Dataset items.
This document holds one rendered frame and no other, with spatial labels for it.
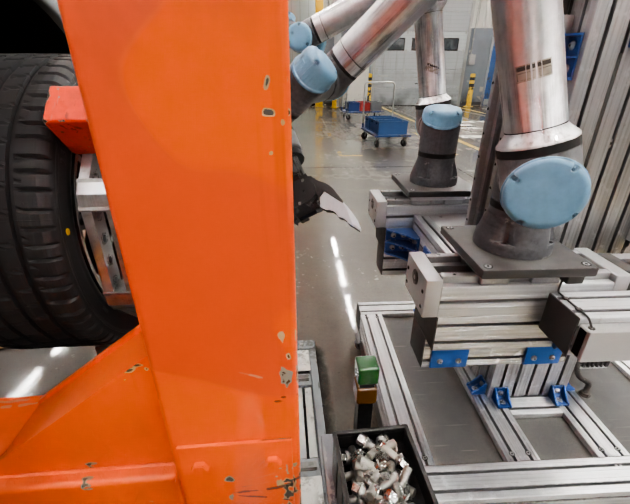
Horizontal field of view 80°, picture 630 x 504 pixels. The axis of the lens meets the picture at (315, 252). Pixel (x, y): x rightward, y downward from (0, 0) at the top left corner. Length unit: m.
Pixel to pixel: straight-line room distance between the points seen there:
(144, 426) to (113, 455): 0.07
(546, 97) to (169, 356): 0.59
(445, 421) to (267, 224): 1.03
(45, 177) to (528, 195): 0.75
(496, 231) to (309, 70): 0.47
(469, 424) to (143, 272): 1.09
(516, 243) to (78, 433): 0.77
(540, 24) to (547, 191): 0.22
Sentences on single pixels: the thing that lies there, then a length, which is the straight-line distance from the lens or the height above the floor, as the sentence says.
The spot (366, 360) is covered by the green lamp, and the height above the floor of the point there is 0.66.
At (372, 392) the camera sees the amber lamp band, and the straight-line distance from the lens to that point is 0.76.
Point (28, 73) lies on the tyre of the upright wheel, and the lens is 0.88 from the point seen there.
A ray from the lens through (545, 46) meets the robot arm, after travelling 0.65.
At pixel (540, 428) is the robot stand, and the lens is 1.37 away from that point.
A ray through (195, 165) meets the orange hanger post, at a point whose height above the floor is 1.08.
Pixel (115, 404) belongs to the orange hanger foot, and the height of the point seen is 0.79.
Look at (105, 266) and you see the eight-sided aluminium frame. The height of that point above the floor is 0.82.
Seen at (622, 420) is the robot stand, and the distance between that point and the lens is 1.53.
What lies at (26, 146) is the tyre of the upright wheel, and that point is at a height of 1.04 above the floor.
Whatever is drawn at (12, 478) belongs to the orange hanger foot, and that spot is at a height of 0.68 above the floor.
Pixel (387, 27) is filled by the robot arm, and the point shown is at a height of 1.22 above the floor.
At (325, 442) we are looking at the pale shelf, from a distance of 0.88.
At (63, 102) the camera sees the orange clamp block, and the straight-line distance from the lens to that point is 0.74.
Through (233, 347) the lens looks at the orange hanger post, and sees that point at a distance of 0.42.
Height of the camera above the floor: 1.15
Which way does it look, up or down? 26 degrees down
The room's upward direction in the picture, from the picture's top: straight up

--

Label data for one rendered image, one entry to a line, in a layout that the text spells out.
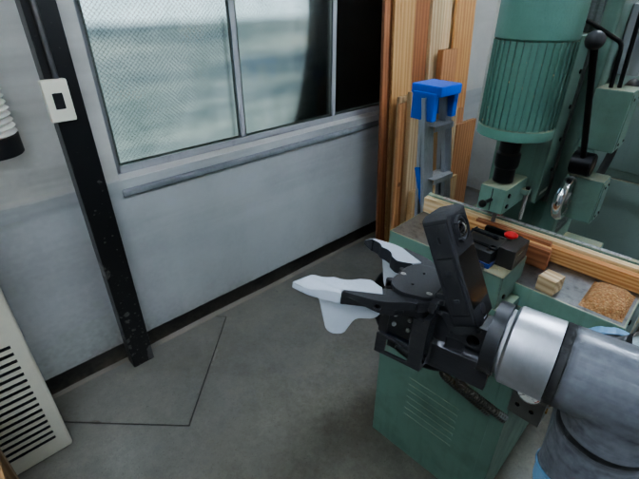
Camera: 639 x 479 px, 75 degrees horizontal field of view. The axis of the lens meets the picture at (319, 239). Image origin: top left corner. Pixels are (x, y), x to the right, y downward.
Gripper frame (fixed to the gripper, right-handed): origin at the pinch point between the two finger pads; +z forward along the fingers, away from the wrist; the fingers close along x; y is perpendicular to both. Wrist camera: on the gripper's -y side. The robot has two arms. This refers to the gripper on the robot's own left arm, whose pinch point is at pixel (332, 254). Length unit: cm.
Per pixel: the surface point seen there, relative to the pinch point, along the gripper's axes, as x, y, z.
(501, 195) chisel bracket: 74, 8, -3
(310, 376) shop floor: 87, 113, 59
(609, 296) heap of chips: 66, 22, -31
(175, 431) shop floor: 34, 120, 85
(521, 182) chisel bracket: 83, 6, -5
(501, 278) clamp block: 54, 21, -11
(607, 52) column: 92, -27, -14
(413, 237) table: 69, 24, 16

---

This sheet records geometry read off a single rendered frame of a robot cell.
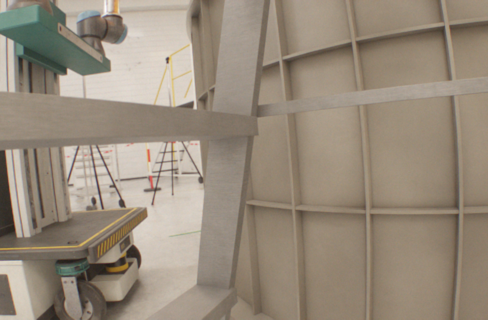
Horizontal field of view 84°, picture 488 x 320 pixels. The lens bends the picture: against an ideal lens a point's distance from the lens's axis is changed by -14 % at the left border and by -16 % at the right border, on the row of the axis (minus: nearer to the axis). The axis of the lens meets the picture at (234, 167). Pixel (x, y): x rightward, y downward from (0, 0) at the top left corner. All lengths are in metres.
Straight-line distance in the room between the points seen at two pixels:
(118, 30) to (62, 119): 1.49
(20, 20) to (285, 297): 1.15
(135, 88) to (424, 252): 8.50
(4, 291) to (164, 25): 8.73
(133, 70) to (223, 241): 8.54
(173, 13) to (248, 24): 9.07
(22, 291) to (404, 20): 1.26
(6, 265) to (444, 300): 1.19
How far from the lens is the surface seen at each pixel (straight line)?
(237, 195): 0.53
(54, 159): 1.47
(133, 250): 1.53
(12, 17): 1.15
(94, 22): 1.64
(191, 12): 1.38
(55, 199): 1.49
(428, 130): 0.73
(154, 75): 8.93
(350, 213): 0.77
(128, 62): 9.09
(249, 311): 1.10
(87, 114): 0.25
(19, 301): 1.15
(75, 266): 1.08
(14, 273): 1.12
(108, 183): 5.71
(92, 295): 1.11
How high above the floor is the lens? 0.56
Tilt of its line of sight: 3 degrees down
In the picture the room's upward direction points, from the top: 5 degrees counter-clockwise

TASK. Look above for the line holding "(108, 183): 5.71" and the line holding "In the picture the", then output exactly those two lines and every line between them, nothing more.

ANSWER BELOW.
(108, 183): 5.71
(92, 295): 1.11
How high above the floor is the lens? 0.56
Tilt of its line of sight: 3 degrees down
In the picture the room's upward direction points, from the top: 5 degrees counter-clockwise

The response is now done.